Publishers are exploring the possibility of gaining scale through consolidation.

Can joint newspaper advertising sales work?

Discussions between newspaper groups about merging their advertising sales are a live issue, even if the drama of the Brexit vote is a distraction.

Publishers know they must consider new ways to arrest the decline in ad sales. Jo Blake, head of publishing and outdoor at Arena Media, warns that joint ad sales could "be needed now even more" because of the risk of a post-Brexit slump.

Falling print revenues and weakening online growth in the face of Google and Facebook’s dominance over the past 18 months have focused the minds of proprietors and media owners.

The problem is that news brands are not instinctively collaborative. Witness how News UK, MailOnline and The Guardian managed to host rival parties at Cannes Lions on the same evening.

Consolidation benifits 

Merging ad sales is a logical move to gain scale because there are at least eight sales houses at present – News UK, Mail Brands, Guardian News & Media, Telegraph Media Group, Trinity Mirror, Northern & Shell, ESI Media and The Financial Times. And that doesn’t even include regional newspaper publishers and magazine companies.

By contrast, TV has consolidated into just three sales houses, and radio and cinema each have only two major players. All have reaped benefits.

Trinity Mirror has been among the keenest to push joint ad sales and has sounded out Telegraph Media Group, News UK and others.

Chris Locke, managing director of Publicis Media Exchange, believes collaboration "happens unconsciously already" to an extent, citing how the Mirror and Telegraph came together for an Aldi promotion.

But progress has been mixed. Trinity Mirror has pulled out of 1XL, a joint ad-sales house for digital
advertising, in which regional publishers Johnston Press and Newsquest remain involved.

Shared ambitions

Scott Gill, managing director of 1XL, is optimistic that joint ad sales can take off across the industry,
"assuming legality is established and if there is buy-in from the highest levels", he says.

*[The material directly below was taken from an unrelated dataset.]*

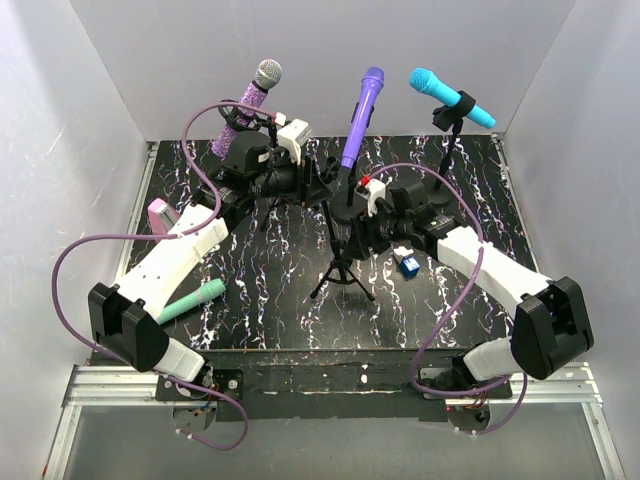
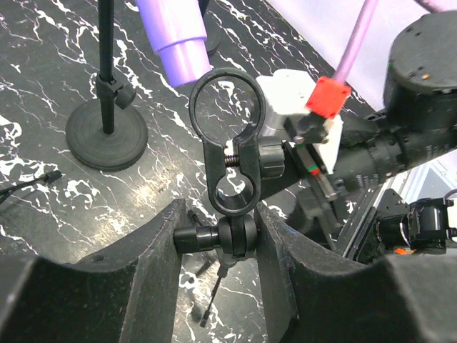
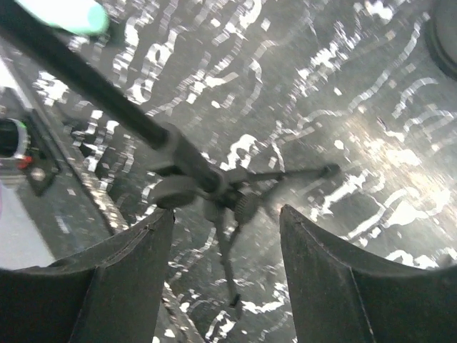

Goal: Remove the microphone from the stand

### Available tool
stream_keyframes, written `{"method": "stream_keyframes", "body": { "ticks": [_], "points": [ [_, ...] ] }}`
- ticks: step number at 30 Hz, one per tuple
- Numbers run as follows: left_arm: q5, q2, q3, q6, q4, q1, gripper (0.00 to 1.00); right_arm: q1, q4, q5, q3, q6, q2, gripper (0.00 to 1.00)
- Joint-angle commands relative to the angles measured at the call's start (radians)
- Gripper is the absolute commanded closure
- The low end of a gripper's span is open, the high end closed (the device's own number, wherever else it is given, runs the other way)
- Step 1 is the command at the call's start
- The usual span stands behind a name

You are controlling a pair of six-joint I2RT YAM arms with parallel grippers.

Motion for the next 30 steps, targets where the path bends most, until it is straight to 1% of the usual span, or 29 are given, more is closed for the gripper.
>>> {"method": "stream_keyframes", "body": {
  "ticks": [1, 4, 6, 7, 10, 13, 14, 18, 22, 26, 30],
  "points": [
    [0.011, -0.055, -0.018, 0.000, 0.005, -0.004, 1.00, -0.009, -0.043, 0.190, -0.061, -0.117, -0.025, 0.33],
    [0.013, -0.055, -0.022, -0.003, 0.012, -0.003, 1.00, -0.005, -0.047, 0.237, -0.083, -0.128, -0.047, 0.33],
    [0.013, -0.055, -0.024, -0.005, 0.015, -0.003, 1.00, -0.005, -0.056, 0.227, -0.080, -0.159, -0.065, 0.33],
    [0.013, -0.055, -0.024, -0.007, 0.015, -0.003, 1.00, -0.003, -0.061, 0.201, -0.071, -0.165, -0.079, 0.33],
    [0.017, -0.055, -0.021, -0.008, 0.010, -0.003, 1.00, -0.005, -0.072, 0.058, -0.020, -0.182, -0.111, 0.31],
    [0.019, -0.055, -0.024, -0.011, 0.010, -0.003, 1.00, -0.005, -0.060, -0.034, 0.041, -0.139, -0.101, 0.29],
    [0.020, -0.055, -0.025, -0.011, 0.012, -0.003, 1.00, -0.005, -0.047, -0.046, 0.055, -0.086, -0.088, 0.28],
    [0.019, -0.053, -0.022, -0.013, 0.013, -0.003, 1.00, -0.005, 0.012, -0.053, 0.080, 0.019, -0.041, 0.27],
    [0.014, -0.056, -0.016, -0.008, 0.005, -0.003, 1.00, -0.005, 0.025, -0.040, 0.104, 0.059, 0.008, 0.27],
    [0.014, -0.053, -0.008, -0.005, 0.001, -0.003, 1.00, 0.002, 0.028, -0.037, 0.103, 0.056, 0.033, 0.27],
    [0.008, -0.056, -0.007, -0.002, -0.002, -0.003, 1.00, 0.006, 0.000, -0.017, 0.049, 0.022, 0.015, 0.28]
  ]
}}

"From there, a strong set of shared ambitions needs to be identified and any politics overcome, particularly around sensitive matters such as revenue allocation," Gill adds. "Collaboration would then need a robust as well as genuine value proposition, helping to combat any negative reaction provoked by perceptions of monopolisation or price-fixing."

Moving to joint ad sales might be a good idea, but no-one thinks it will be easy.


YES

 Jo Blake

Head of publishing and outdoor, Havas Media Group

"Joining forces would provide more coverage, more touchpoints and a more compelling argument for using news brands. Media owners should move forward despite the uncertainty after the Brexit vote"

Yes

 Douglas McCabe

Chief executive, Enders Analysis

"It makes sense to aggregate scale and simplify trading. Tech giants are winning a growing share of adspend, despite the qualitative advantages through association and context provided by news brands."

MAYBE

 Colin Gottlieb

Chief executive, EMEA, Omnicom Media Group

"It’s a very timid response. The concept of joint ad sales is helpful and may help reduce the rate of decline, but it will not stop the decline. The industry must think bigger and put the user first, like making better use of its archive."

YES

 Chris Locke

Managing director, Publicis Media Exchange

"It would create bigger scale and opportunities; a smarter, more valuable audience story; bigger partnership opportunities; digital scale; and there would be cost savings."